Taper is another, less common, name for candle. Yellow candles are used in Catholic funeral services.
The crushing 1940 defeat of France (an event the author lived through) is the subject of this novel. Marshall implies that France lost its soul and was itself more responsible for its defeat than Germany.
We meet Bigou, the protagonist, in 1934. He is an honest, hard-working, but irreligious and immoral accountant, employed by a successful industrial firm in Paris. He is mildly troubled that his firm expends considerable effort conniving to avoid paying its legitimate taxes. Conversations with accountants and employees of other companies lead Bigou to realize that most of the business enterprises of the time in France are behaving similarly,
The novel gives us a picture of Bigou's life. The reader is introduced to his family, sulky, plucky daughter Odette and sickly wife Marie, friends, his coworkers and other people he meets in his business life. The author endeavors to show that money and pleasure were the main goals sought with any sincerity. Even religion, when it did exist, wasn't much more than an outward display. Bigou does come to believe that the local priest is one of the few people he knows who exhibits integrity.
The "petit bourgeois" in the novel are shabby and bewildered as they assist helplessly at their nation's funeral, but they stand in brilliant contrast to the insatiable greed and craftiness of the wealthy.
Marshall clearly believes that France lost its virtue, especially among its elites. He even implies that the leaders of the Church were more interested in status and materialism than spirituality. The novel indicates that the common people, deprived of the just rewards of their labor, and without worthy spiritual direction, became trapped in immorality, and were spiritually and physically impoverished. [1] [2]
Some readers have noticed similarities between Marshall's 1943 novel Yellow Tapers for Paris and Irène Némirovsky's Suite Française which was written at about the same time, but not discovered until 1998. [3]
There is no suggestion of plagiarism—Némirovsky had been murdered before Marshall's novel was published and no one saw Némirovsky's work before its 1998 discovery.
The stories cover the leadup to the Nazi Invasion and its immediate aftermath, but the events of the respective stories are much different. Marshall's ends before the occupation, while Némirovsky's has significant portions devoted to it. Both works have major characters who work in the financial field—Marshall's protagonist is a financial accountant while Némirovsky's work has major characters who work for a bank.
Both books were written during and/or immediately after the actual period itself, but show considerable reflection—they aren't just "diary" entries. Even more remarkable considering the activities of the authors at the time—Némirovsky struggling to evade the Nazis and protect her two daughters and Marshall working for the British Army.
There are also remarkable parallels in the two writers' lives.

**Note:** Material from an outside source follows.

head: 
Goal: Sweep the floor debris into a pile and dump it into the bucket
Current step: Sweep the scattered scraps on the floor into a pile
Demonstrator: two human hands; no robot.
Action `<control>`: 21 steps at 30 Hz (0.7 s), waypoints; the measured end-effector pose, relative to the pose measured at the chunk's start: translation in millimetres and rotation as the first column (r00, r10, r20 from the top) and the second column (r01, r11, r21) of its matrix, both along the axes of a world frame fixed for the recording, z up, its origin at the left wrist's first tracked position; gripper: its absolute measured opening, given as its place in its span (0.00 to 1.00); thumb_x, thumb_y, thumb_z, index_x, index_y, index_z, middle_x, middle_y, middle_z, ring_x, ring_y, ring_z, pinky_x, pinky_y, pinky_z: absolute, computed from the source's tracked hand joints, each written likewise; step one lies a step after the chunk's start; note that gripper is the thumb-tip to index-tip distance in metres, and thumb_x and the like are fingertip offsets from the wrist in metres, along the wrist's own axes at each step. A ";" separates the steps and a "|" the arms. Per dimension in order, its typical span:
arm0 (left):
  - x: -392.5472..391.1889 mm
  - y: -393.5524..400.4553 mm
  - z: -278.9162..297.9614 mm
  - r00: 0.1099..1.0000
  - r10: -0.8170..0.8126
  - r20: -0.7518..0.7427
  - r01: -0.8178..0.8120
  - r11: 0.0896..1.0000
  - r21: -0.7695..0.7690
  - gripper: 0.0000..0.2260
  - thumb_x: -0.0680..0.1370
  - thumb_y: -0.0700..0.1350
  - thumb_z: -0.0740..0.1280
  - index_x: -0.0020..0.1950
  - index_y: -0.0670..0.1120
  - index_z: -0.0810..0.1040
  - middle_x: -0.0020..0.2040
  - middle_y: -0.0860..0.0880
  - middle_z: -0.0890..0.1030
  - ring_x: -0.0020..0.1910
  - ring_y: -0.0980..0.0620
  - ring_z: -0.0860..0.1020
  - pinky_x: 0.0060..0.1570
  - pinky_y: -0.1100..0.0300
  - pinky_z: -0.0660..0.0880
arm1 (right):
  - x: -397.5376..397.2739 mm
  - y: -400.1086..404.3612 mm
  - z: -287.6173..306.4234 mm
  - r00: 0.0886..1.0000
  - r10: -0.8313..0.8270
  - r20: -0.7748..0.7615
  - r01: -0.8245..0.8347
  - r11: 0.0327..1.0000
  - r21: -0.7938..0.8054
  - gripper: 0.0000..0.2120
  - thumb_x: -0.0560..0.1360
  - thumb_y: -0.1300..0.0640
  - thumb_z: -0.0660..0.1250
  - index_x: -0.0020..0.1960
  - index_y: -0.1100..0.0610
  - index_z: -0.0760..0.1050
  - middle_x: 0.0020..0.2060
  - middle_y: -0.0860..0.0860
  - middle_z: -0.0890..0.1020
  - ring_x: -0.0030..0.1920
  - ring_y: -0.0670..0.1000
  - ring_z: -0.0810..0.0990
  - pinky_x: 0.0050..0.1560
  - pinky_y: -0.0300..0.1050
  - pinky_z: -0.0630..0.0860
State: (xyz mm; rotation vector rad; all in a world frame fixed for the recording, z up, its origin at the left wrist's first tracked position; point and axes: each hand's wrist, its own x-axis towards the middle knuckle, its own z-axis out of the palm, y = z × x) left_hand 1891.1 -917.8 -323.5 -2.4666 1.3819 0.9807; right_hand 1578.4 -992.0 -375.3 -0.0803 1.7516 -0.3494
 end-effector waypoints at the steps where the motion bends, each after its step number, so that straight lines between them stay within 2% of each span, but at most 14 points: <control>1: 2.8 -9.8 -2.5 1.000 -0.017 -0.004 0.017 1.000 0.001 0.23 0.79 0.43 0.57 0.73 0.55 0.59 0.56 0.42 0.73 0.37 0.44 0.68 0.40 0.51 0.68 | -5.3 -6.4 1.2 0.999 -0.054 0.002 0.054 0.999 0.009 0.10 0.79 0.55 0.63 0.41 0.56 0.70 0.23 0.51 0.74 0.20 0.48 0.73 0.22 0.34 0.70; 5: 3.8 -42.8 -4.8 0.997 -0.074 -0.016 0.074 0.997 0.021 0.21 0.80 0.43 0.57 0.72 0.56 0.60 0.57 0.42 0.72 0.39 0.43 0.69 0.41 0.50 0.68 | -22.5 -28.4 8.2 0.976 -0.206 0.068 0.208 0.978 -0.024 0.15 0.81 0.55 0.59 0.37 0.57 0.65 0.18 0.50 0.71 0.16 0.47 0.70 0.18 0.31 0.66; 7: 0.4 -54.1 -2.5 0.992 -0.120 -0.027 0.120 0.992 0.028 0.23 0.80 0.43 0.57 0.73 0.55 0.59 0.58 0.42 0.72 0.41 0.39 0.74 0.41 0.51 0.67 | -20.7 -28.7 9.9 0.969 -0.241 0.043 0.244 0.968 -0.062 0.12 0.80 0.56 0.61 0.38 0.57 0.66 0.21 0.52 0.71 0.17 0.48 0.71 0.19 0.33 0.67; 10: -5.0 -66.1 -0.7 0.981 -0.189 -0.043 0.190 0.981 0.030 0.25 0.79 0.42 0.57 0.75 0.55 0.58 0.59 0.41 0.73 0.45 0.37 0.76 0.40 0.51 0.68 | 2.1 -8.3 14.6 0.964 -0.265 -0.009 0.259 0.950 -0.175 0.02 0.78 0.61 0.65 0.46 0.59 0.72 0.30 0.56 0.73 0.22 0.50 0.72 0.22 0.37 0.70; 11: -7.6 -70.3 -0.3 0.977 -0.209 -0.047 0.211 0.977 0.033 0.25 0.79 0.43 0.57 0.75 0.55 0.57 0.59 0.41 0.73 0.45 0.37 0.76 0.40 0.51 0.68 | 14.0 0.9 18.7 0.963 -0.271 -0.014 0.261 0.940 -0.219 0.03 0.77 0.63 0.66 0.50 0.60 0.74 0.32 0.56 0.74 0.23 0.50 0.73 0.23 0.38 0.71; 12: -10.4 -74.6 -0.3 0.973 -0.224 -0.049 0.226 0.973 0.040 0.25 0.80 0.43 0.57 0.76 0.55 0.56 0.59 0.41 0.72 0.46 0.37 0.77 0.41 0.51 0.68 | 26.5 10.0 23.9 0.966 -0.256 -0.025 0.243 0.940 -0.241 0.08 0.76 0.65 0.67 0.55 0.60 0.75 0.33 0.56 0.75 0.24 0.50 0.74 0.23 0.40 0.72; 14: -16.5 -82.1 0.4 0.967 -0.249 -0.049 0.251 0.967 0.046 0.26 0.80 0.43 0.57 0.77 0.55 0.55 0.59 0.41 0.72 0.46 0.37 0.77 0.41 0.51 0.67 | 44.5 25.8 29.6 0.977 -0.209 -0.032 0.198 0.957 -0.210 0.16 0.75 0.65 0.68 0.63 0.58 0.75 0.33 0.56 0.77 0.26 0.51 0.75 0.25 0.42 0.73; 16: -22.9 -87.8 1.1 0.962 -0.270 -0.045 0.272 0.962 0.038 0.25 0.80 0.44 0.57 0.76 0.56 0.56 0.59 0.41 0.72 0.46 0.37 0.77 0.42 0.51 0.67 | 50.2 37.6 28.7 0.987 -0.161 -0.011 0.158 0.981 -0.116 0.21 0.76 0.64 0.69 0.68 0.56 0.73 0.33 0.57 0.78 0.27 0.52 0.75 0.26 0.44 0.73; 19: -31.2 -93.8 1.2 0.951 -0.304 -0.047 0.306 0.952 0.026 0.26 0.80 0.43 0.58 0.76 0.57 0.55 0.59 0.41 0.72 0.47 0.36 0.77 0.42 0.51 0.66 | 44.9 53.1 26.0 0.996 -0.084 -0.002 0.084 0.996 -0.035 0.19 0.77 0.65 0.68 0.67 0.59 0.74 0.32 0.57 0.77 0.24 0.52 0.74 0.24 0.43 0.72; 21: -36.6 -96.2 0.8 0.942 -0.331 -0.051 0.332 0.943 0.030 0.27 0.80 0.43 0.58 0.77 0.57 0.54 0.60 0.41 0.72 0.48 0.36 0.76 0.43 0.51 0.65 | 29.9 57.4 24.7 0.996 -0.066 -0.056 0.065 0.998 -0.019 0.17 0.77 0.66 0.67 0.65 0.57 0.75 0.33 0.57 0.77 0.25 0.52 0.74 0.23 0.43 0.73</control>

They were close in age, Marshall was born in 1899 and Némirovsky in 1903.
Both were converts to Catholicism.
Both authors were parents of similar aged daughters—the birthdate of Marshall's daughter, Sheila, is not available, but her husband was born in 1927. One would assume that she was close to the same age as Némirovsky's oldest daughter, Denise, who was born in 1929.
Both writers were expatriates living in Paris at the same time (sometime in the early 1920s until the Nazi invasion). Both were successful writers, and lived in a place, Paris, during a time when writers were greatly celebrated. However, there is no evidence that Némirovsky and Marshall ever met.

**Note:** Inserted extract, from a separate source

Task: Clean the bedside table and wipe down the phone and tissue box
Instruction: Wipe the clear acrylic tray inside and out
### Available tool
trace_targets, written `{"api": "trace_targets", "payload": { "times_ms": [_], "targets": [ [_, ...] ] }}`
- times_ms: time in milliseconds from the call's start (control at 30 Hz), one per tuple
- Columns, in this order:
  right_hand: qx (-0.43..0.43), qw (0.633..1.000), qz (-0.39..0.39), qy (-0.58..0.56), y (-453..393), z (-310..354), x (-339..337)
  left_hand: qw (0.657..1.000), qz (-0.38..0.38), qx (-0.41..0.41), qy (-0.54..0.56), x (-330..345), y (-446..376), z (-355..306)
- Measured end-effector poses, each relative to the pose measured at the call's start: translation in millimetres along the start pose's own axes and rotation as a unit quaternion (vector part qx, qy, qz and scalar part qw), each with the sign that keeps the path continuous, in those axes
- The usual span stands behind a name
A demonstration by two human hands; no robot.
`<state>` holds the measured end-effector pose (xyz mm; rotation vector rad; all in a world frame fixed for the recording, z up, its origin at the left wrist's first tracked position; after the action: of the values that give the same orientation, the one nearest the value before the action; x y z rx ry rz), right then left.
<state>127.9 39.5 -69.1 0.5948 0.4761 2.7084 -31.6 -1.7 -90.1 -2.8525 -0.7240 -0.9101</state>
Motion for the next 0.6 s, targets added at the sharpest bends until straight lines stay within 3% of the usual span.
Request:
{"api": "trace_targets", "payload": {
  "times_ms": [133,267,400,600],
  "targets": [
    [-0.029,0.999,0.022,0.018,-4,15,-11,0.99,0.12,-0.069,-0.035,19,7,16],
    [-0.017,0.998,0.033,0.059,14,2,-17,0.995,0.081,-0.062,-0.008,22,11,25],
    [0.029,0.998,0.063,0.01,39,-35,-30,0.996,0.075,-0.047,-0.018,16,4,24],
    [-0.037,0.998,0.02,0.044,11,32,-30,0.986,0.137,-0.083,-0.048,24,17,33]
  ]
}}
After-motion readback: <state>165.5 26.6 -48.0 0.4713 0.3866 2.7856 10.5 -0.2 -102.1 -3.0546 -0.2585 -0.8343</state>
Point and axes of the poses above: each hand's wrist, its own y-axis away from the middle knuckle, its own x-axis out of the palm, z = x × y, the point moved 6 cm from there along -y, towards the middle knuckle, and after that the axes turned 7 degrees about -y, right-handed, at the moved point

Marshall worked for a financial accounting firm while Némirovsky's family was in banking.
Both were well-established and prolific novelists at the time of the invasion—Némirovsky's first novel was published in 1927, and she had published about 14 novels by 1940. Marshall's first was in 1924 and he had published about 15 novels by 1940.
Both fled the Nazi invasion and wrote novels partly based on those experiences. [4]
Henry Marie Joseph Frédéric Expedite Millon de Montherlant was a French essayist, novelist, and dramatist. He was elected to the Académie française in 1960.
The National Front for an Independent France, better known simply as National Front was a World War II French Resistance movement created to unite all of the resistance organizations together to fight the Nazi occupation forces and Vichy France under Marshall Pétain.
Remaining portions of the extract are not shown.